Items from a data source
--------

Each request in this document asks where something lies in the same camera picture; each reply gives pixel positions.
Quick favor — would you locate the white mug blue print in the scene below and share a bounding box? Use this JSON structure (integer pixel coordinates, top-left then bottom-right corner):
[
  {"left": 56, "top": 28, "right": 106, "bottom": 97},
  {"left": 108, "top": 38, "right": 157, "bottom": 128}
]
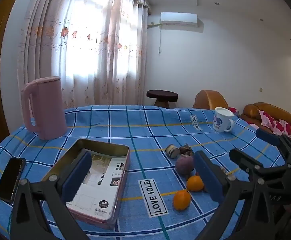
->
[{"left": 212, "top": 107, "right": 235, "bottom": 133}]

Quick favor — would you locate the pink electric kettle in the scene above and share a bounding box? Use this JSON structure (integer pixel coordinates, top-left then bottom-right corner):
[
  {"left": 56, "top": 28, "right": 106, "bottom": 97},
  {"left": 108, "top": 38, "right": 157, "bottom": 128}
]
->
[{"left": 20, "top": 76, "right": 68, "bottom": 140}]

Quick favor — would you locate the blue plaid tablecloth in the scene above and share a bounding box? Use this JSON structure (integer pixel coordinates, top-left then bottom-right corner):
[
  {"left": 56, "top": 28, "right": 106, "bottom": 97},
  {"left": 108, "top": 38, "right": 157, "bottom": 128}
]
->
[{"left": 0, "top": 105, "right": 291, "bottom": 240}]

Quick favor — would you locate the small orange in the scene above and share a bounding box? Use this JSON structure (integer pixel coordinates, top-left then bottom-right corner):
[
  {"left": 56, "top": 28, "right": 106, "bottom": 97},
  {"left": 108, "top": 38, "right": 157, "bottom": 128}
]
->
[
  {"left": 173, "top": 190, "right": 192, "bottom": 211},
  {"left": 187, "top": 175, "right": 205, "bottom": 192}
]

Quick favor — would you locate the sheer floral curtain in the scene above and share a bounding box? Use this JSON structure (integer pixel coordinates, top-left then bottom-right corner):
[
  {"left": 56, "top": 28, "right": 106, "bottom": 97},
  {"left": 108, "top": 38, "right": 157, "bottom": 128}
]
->
[{"left": 16, "top": 0, "right": 153, "bottom": 110}]

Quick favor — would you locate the cut brown root piece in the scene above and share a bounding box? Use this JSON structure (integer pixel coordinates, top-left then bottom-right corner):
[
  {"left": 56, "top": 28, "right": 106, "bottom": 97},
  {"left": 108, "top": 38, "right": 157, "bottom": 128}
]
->
[{"left": 165, "top": 144, "right": 181, "bottom": 159}]

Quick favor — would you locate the pink floral pillow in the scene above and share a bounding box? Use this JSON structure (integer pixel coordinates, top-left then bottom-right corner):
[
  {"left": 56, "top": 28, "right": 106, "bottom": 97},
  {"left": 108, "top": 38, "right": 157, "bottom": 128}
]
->
[{"left": 258, "top": 110, "right": 291, "bottom": 137}]

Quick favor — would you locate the dark brown water chestnut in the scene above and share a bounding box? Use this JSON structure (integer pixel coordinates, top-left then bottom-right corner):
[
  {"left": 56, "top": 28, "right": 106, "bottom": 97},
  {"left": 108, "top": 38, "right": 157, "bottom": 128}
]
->
[{"left": 179, "top": 143, "right": 194, "bottom": 156}]

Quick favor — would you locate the white printed booklet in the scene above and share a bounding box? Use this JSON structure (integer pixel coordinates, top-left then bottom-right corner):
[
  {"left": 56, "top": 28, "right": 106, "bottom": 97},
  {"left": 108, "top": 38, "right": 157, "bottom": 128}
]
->
[{"left": 65, "top": 148, "right": 127, "bottom": 218}]

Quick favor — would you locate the brown leather sofa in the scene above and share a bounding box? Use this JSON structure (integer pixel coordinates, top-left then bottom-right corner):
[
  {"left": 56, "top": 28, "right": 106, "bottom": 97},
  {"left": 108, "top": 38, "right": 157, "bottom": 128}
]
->
[{"left": 240, "top": 102, "right": 291, "bottom": 146}]

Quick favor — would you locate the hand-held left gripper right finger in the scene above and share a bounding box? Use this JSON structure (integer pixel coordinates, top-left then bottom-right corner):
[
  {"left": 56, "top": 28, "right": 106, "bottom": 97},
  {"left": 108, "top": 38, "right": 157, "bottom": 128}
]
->
[{"left": 193, "top": 151, "right": 283, "bottom": 240}]

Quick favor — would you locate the brown leather armchair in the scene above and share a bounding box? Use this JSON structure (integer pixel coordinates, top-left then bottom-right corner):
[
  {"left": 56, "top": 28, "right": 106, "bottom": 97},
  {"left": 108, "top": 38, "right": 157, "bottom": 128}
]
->
[{"left": 192, "top": 89, "right": 230, "bottom": 110}]

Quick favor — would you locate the black smartphone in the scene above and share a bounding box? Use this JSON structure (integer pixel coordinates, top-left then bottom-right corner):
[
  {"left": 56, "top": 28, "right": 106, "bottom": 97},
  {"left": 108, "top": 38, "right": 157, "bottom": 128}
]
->
[{"left": 0, "top": 157, "right": 27, "bottom": 204}]

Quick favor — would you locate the round purple passion fruit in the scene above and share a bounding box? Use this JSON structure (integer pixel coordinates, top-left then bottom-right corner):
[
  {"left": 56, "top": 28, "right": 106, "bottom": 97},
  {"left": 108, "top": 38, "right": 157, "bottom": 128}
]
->
[{"left": 175, "top": 154, "right": 195, "bottom": 176}]

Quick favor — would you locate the dark round stool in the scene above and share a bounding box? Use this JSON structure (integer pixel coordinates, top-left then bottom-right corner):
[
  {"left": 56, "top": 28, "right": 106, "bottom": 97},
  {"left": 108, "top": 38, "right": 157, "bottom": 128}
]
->
[{"left": 146, "top": 90, "right": 179, "bottom": 109}]

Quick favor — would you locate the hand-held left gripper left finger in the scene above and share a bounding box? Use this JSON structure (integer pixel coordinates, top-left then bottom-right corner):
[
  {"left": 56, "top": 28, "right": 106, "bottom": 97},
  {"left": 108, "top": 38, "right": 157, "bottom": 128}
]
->
[{"left": 10, "top": 152, "right": 92, "bottom": 240}]

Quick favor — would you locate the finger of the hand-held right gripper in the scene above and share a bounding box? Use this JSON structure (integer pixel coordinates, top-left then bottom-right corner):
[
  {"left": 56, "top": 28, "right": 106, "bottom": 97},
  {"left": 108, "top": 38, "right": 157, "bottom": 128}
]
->
[
  {"left": 255, "top": 128, "right": 291, "bottom": 156},
  {"left": 229, "top": 148, "right": 291, "bottom": 181}
]

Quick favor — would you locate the white wall air conditioner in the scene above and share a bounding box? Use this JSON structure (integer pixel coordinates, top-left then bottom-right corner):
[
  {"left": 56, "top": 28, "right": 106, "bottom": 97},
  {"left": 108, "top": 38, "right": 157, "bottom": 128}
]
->
[{"left": 160, "top": 12, "right": 204, "bottom": 28}]

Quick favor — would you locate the pink metal tin box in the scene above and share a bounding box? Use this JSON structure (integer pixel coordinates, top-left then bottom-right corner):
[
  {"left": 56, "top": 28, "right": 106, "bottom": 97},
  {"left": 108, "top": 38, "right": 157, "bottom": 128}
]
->
[{"left": 41, "top": 138, "right": 130, "bottom": 231}]

--------

_Exercise description_
Each line in the records that carries "leather" must be copied out.

_Solved exercise_
Quick favor — would you locate the brown leather sofa in the scene above and share a bounding box? Use this JSON structure (integer pixel coordinates, top-left then bottom-right corner):
Quick favor — would you locate the brown leather armchair in the scene above and share a bounding box? Use this JSON structure (integer pixel coordinates, top-left then bottom-right corner):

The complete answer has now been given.